Although his weak lungs made it hard for him to lift a hammer, Modigliani initially thought of himself as a sculptor more than a painter. Three years after his arrival in Paris, he would meet Constantin Brancusi, the Romanian sculptor whose search for simplified line and form would touch something deep in Modigliani. It was through his sculptures in particular, nearly all of them totemic busts like Head of a Woman from 1912, that he would arrive at the sign system that he carried back into painting--ovoid heads on elongated Mannerist necks, with the nose a long, sharp fuselage and the mouth a pert slot just below it.

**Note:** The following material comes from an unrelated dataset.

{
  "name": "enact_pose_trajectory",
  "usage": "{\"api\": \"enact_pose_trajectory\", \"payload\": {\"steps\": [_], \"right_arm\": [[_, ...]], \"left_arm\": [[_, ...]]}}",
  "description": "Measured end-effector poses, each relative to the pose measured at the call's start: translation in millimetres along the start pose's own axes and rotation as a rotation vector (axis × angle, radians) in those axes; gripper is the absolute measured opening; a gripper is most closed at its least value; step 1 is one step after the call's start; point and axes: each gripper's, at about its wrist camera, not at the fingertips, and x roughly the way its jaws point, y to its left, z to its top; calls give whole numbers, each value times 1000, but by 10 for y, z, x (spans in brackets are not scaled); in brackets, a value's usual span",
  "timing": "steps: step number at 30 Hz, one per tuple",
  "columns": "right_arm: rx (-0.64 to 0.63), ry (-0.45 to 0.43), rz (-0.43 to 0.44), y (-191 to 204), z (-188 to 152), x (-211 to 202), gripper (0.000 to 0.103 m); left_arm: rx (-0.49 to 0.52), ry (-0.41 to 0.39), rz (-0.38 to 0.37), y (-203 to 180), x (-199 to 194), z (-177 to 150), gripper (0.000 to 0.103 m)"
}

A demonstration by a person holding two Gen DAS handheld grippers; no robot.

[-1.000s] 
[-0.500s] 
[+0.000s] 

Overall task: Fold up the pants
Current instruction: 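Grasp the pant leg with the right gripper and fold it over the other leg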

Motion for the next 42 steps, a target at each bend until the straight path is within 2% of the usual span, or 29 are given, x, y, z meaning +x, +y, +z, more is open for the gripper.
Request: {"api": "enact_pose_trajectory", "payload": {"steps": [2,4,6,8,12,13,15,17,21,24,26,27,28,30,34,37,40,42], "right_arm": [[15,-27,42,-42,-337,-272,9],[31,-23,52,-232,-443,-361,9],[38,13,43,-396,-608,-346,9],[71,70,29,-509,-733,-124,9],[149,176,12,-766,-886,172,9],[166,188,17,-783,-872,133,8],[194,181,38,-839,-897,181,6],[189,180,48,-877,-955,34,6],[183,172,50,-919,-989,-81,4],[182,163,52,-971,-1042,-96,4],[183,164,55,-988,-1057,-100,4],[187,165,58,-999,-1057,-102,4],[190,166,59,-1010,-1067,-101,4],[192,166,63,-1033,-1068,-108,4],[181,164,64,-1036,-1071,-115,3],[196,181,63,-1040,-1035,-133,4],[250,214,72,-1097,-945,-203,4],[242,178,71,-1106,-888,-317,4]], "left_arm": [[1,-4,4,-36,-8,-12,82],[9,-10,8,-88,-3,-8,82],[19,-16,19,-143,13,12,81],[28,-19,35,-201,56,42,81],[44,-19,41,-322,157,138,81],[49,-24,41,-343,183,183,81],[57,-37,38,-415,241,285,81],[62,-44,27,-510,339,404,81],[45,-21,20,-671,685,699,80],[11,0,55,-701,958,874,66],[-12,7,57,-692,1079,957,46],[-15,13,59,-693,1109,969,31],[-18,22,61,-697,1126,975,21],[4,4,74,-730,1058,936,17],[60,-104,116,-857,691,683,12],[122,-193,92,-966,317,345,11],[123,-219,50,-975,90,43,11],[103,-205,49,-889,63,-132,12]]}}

Given the Sturm und Drang of his life, you would fully expect Modigliani to draw like Egon Schiele, tormented figures tied into knots by their own perplexities. Instead he deployed the most serene line in the whole School of Paris, a line that stretches back four centuries to the elongated figures of Pontormo and Parmigianino. Modigliani came to Paris not only as a Jew but also as an Italian, steeped in the art of the quattrocento and the High Renaissance and their Mannerist aftermath. You find the sources of his poised, limpid line in the elegant whiplashing of Botticelli and the Madonnas of Simone Martini. And that quizzical tilt to the head that you see in his 1919 portrait of Jeanne Hebuterne? It descends from the canted heads--a sign of humility--in Renaissance depictions of the Virgin.